Everywhere Republican presidential candidate John McCain goes these days he is finding union activists confronting him on economic issues and demanding that he speak to working families’ concerns. Since March 1, union members have held actions at McCain events in Cleveland, Cincinnati, St. Louis and in New Hampshire.

The AFL-CIO officially launched on March 12 a campaign to expose the senator’s economic record and his plans to continue the failed economic program of the Bush administration. The “McCain Revealed” campaign, as it is called, will reach more than 13 million voters in 23 battleground states, the federation’s political director Karen Ackerman said.

The campaign is a major component of the AFL-CIO’s $53.4 million 2008 election mobilization, its largest in history.

“Our economy is in crisis after years of failed Bush Administration policies that Sen. McCain supports and has adopted as his own,” Ackerman said. “Sen. McCain’s record shows he’s in lockstep with President Bush on economic issues. He’s voted repeatedly for trade deals that ship our jobs overseas, he’s voted against protecting overtime pay, he’s voted against health insurance for children, and he supports the Bush Social Security privatization plan. McCain is Bush No. 3.”

“It’s clear that John McCain hopes to conduct this campaign without ever having to explain his economic priorities to working people,” Ackerman said. “Public opinion polls show the economy is the top concern of voters, yet Sen. McCain has said very little about his economic positions and, as a result, working families know very little about where he stands on pocketbook concerns. That all changes today.”

A look at the main elements of labor’s “McCain Revealed” push shows that the unions are dead serious about all this.

Following McCain around the country is actually only a small part of the bigger “McCain Revealed” effort.

Labor plans an immediate effort to reach 6.7 million voters in what it calls five “top-tier priority states,” – Ohio, Pennsylvania, Wisconsin, Michigan and Minnesota.

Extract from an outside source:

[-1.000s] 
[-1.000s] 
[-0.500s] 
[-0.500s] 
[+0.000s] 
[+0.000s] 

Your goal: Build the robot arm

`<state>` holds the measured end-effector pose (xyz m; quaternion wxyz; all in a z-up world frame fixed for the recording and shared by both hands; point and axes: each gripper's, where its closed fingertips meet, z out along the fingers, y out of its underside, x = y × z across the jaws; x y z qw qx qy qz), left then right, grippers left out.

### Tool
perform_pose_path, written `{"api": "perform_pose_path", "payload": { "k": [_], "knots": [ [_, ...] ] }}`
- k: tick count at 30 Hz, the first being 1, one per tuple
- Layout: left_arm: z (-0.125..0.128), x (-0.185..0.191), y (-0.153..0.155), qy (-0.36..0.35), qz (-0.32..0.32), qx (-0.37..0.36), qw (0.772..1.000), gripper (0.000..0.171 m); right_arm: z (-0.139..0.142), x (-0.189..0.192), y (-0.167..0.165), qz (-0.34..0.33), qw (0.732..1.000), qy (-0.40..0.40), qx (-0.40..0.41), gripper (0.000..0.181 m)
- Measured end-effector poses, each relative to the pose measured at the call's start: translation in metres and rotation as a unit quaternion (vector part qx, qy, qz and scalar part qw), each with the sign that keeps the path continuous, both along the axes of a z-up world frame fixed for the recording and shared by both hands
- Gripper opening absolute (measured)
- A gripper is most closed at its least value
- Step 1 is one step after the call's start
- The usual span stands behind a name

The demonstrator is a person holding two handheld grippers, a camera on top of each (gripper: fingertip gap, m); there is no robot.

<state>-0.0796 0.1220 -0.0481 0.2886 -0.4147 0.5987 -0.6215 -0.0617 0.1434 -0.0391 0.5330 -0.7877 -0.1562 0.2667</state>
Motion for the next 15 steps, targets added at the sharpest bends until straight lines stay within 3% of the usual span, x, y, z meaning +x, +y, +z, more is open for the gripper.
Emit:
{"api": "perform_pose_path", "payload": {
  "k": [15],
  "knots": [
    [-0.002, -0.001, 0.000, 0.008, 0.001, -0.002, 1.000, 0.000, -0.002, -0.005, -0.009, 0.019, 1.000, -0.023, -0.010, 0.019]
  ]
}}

Between now and March 31, more than 100,000 worksite leaflets on the McCain record will be distributed to union members in those states. By the end of April, that number will be 425,000 leaflets handed to people on the job.

On May 17 the AFL-CIO will hold a national canvass in which union members will knock on 400,000 union voters’ doors, in one day, with information on John McCain’s economic record.

The union effort will also employ sophisticated voter communication strategies including micro-targeting to ensure that all union households receive information on John McCain. The goal is that every union member in the country will be contacted. Plans are to contact members not just at the workplace but at home, by phone, online, and through direct mail.

The federation has also launched a website, www.mccainrevealed.org, which publicizes the McCain record and demands that the Senator change his positions to one in favor of workers.

“The AFL-CIO intends to lead the way in the coming months to turn our country in a new direction,” Ackerman said.